The Red Potential of China: What it means to deal with the powerhouse of the Far East

China is New Zealand’s single largest export market, with the value of goods sold there exceeding $12 billion in 2014 – twice that of our exports to the United States – and we have a $3.1 billion trade surplus, even though just four years ago there was a massive trade deficit.

But let’s put that in a little bit of context: we are just one of 134 countries for which China is the largest export market. Add to that the country’s own renewed focus on producing for its internal market and, as Mike Arand, NZTE’s trade commissioner in Shanghai says, “effectively the whole world is focused on China”. That China is attracting so much competition certainly has something to do with its need to feed 26 % of the world’s population on 6% of its arable land, or its burgeoning middle class growing by 10 million people a year.

“New Zealand is very well positioned with our free trade agreement and relationship with the trade history we have, to deliver into that,” says Pat English, executive director of the New Zealand China Council, an organisation launched by the government to strengthen relationships between the two countries.
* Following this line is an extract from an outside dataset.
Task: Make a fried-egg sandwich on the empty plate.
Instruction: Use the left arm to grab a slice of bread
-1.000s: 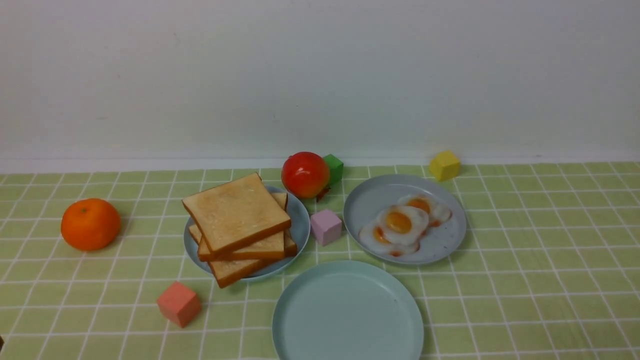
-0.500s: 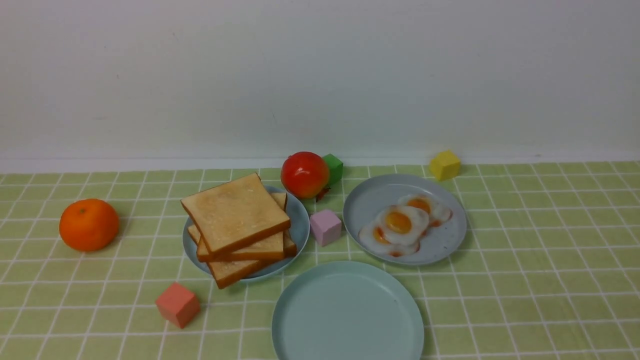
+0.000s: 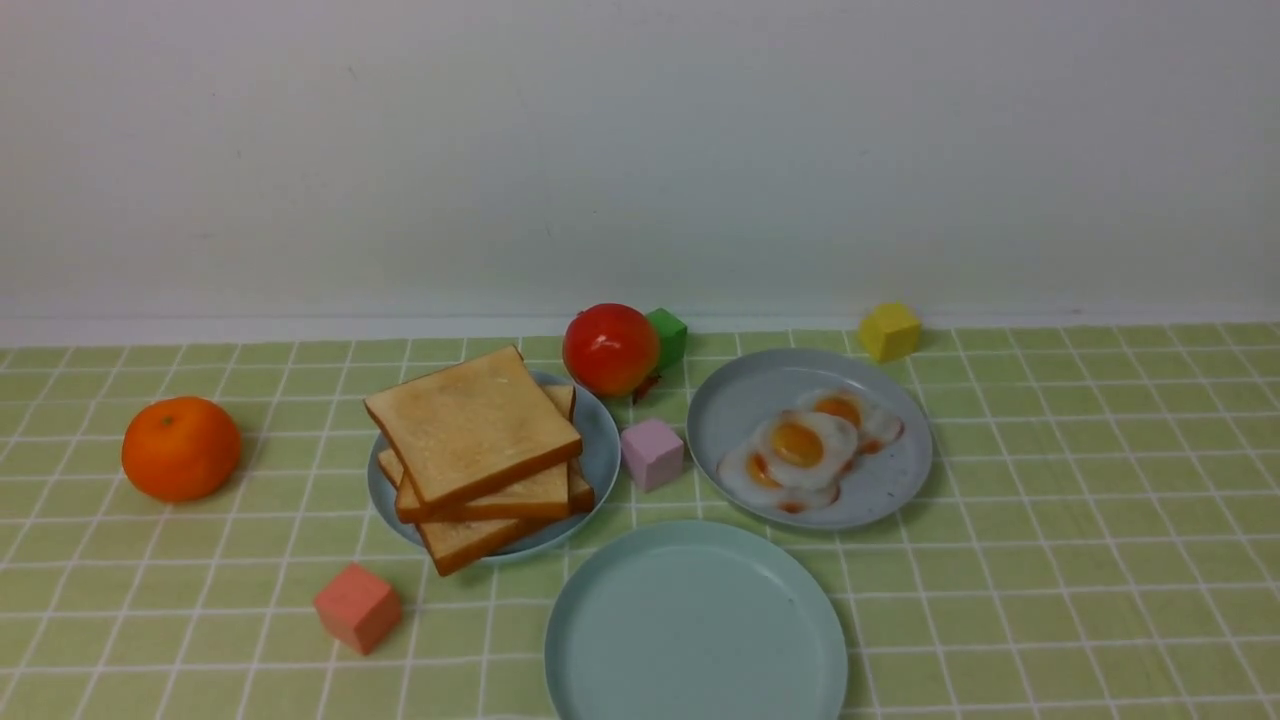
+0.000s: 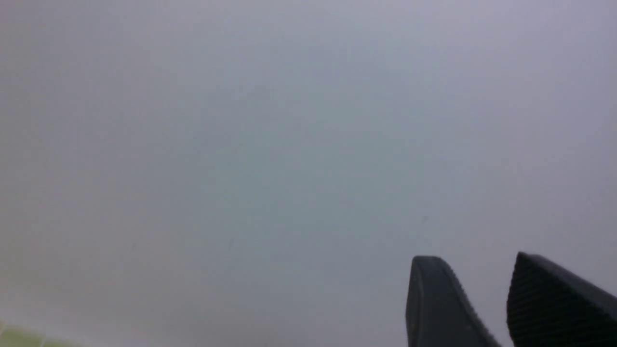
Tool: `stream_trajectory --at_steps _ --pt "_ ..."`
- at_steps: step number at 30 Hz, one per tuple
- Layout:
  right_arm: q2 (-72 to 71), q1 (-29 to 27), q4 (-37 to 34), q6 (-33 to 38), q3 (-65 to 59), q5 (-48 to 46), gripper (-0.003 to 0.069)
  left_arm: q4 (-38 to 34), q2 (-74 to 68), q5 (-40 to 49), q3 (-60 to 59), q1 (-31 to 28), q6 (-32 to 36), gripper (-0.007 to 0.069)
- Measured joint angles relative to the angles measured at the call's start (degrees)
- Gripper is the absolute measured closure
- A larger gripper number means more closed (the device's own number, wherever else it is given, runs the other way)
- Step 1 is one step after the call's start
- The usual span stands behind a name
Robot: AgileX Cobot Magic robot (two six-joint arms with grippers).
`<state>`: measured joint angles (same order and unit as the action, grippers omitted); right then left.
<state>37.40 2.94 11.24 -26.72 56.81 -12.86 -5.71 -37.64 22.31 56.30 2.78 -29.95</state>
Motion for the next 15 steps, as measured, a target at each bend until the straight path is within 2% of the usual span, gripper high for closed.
stream_trajectory --at_steps 3,6,11,15 --pt "4.84 0.0 3.25 0.0 0.28 -4.8 0.0418 -0.77 -8.91 4.94 0.83 0.0 -0.03 0.0386" --pt "8.3 0.0 2.99 0.0 -1.34 -7.45 0.0418 -2.93 -15.04 9.48 0.83 0.0 -0.07 0.0386" --pt "13.61 0.09 -5.02 0.06 -4.74 -17.24 0.0418 -5.65 -28.24 18.95 0.83 0.0 -0.09 0.0386" --pt "16.34 2.13 -11.24 3.71 -5.2 -22.95 0.0418 -7.92 -35.79 21.81 0.83 0.0 -0.14 0.0386"
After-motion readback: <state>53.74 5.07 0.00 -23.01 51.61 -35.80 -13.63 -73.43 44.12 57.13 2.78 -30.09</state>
And the relationship is a strong one, despite the botulism brouhaha last year. “China kept buying New Zealand products throughout. They paid greater attention and we received more scrutiny – but the business kept growing.” Obviously with a market as large as China’s and a trade relationship as strong as we have, the opportunities are huge. Food and beverage exports have doubled between 2011 and 2014, with a big part of that growth in dairy and milk powder.
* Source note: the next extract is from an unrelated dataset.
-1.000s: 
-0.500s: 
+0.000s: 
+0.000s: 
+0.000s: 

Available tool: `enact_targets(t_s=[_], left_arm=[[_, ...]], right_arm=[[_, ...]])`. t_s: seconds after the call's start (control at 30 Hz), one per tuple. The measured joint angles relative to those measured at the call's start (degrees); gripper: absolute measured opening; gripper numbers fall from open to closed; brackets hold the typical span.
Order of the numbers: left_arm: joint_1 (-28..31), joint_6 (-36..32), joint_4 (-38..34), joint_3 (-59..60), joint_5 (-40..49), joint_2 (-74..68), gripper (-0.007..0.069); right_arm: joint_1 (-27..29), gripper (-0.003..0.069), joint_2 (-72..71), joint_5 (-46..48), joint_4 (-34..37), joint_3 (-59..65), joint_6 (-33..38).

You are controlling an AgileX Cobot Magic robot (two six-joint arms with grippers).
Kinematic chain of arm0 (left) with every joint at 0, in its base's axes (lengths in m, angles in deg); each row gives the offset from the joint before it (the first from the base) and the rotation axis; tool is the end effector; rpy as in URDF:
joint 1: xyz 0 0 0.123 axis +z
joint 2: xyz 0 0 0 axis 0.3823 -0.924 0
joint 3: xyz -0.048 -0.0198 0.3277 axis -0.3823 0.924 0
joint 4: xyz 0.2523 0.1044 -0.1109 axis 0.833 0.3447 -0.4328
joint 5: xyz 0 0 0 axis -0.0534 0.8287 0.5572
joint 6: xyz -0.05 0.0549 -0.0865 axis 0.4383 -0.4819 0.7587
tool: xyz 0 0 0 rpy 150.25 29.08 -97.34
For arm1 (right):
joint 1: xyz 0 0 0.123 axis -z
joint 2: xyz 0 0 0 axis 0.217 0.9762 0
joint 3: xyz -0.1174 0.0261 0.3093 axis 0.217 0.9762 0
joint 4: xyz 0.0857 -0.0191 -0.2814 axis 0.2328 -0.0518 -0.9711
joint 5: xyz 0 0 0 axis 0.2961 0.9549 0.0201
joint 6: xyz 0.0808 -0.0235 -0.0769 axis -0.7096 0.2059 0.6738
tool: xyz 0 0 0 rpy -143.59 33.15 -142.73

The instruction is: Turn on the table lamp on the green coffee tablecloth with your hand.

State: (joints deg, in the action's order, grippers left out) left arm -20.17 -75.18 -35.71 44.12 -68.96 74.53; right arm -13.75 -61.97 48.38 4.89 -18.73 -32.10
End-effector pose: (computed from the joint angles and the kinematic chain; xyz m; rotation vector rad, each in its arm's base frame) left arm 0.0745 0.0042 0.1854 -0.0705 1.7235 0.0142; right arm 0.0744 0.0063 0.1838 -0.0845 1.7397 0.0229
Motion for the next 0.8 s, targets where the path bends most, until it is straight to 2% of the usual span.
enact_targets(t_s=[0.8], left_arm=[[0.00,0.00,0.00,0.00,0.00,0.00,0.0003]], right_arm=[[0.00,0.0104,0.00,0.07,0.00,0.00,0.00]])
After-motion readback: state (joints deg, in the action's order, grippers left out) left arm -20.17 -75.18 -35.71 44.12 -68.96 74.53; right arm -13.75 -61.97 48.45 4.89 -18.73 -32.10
“We’re also seeing growth in agritech,” says Arand. “That’s really starting to pick up and part of that’s around how China supplies its domestic needs.” Other industries Arand identifies as areas for growth include clean technology, especially where it can assist in cleaning up the environment, and health and nutrition. But the challenges often equal the opportunities. Even apart from the intense competition, the market is vast, highly regulated and complex, and costs are high especially if goods need to be transported outside the coastal hub.
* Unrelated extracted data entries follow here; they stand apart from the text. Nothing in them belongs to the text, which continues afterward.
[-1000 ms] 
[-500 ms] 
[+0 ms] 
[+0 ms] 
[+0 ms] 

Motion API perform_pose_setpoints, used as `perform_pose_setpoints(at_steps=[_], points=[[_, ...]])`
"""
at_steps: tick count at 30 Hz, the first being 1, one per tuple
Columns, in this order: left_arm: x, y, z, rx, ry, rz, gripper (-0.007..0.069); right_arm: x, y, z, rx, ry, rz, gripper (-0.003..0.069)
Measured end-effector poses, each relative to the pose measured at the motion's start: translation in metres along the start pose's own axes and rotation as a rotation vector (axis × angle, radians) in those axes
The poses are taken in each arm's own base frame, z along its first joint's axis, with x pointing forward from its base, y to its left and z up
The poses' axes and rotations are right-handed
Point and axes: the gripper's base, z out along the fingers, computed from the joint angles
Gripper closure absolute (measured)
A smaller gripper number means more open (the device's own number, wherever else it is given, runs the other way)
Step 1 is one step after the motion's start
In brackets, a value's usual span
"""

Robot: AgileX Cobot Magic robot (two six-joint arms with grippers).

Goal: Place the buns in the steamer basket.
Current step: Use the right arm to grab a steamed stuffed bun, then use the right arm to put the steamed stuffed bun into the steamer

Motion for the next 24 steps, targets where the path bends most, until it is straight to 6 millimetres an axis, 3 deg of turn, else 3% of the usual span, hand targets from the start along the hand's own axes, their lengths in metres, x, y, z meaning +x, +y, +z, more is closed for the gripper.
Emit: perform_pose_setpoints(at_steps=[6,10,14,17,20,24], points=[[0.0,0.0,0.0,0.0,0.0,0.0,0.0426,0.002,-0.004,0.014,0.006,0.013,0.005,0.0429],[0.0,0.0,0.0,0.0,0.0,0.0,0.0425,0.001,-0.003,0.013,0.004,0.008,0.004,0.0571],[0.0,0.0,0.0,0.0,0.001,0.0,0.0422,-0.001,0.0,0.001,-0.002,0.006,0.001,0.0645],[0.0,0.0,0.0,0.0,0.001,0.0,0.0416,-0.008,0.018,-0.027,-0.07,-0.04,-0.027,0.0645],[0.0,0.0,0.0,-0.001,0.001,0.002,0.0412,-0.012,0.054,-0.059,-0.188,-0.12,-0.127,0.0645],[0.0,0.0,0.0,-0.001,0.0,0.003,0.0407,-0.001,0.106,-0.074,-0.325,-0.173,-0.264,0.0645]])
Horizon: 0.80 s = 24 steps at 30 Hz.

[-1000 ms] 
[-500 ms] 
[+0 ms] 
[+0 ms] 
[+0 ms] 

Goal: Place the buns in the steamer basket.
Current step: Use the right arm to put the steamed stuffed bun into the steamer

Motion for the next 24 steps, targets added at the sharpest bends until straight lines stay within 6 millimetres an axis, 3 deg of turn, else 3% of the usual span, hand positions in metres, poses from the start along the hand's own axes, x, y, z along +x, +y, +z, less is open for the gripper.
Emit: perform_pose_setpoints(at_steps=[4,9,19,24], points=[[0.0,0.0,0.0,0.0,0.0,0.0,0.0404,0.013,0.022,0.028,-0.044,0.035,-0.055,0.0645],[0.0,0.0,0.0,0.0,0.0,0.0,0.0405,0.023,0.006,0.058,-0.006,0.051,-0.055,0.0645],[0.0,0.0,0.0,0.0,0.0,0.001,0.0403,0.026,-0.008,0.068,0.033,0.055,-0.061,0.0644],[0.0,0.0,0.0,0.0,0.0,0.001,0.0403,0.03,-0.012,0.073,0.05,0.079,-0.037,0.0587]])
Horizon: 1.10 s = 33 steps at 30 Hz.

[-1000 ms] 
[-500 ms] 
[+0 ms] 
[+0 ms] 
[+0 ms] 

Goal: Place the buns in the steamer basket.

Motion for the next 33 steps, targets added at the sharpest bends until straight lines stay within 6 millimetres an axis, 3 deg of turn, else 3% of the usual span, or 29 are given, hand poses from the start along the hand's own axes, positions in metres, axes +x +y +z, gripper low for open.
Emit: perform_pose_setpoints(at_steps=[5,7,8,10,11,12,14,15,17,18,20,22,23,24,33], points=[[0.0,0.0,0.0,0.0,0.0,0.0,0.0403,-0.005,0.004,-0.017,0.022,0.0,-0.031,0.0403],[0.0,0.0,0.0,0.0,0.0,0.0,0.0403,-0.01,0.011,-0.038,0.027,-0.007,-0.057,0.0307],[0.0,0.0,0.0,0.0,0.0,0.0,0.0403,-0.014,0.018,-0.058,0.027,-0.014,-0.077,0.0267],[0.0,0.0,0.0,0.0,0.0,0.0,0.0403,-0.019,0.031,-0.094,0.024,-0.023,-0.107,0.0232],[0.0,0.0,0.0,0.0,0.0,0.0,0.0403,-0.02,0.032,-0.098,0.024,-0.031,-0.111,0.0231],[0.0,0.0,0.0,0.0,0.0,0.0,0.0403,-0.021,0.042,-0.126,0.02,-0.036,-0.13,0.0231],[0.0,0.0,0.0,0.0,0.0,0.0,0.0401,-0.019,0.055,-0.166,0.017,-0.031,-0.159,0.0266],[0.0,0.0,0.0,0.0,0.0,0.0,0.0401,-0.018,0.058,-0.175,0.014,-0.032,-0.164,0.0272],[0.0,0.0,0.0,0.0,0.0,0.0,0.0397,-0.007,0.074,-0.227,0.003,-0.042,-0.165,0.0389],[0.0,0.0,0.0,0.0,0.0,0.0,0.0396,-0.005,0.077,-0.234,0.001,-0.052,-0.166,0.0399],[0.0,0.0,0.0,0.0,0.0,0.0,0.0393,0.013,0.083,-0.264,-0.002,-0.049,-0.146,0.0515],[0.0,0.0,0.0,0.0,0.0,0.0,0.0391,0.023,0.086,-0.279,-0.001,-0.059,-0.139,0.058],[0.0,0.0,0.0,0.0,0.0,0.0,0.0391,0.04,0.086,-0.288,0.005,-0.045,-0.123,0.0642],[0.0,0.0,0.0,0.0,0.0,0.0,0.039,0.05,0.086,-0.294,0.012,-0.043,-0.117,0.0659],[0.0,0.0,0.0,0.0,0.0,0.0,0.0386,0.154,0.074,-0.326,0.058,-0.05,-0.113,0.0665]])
While the fundamentals of exporting may be the same around the world, with due diligence, IP protection, deep pockets and perseverance featuring heavily – Arand says it’s amplified in China. “You’ve got to do the fundamentals, but do it much better in China.” Things take longer in China, says Mark Hargreaves, of the intellectual property law firm AJ Park.

“The rules, particularly around IP licensing and joint ventures, are complex, slow and a fairly bureaucratic process. Be prepared for things to take longer, watch the translation process – make it clear which version is the one you rely on and make sure translations are done really well. “Keep things simple; try to work with people who have worked in that market before.”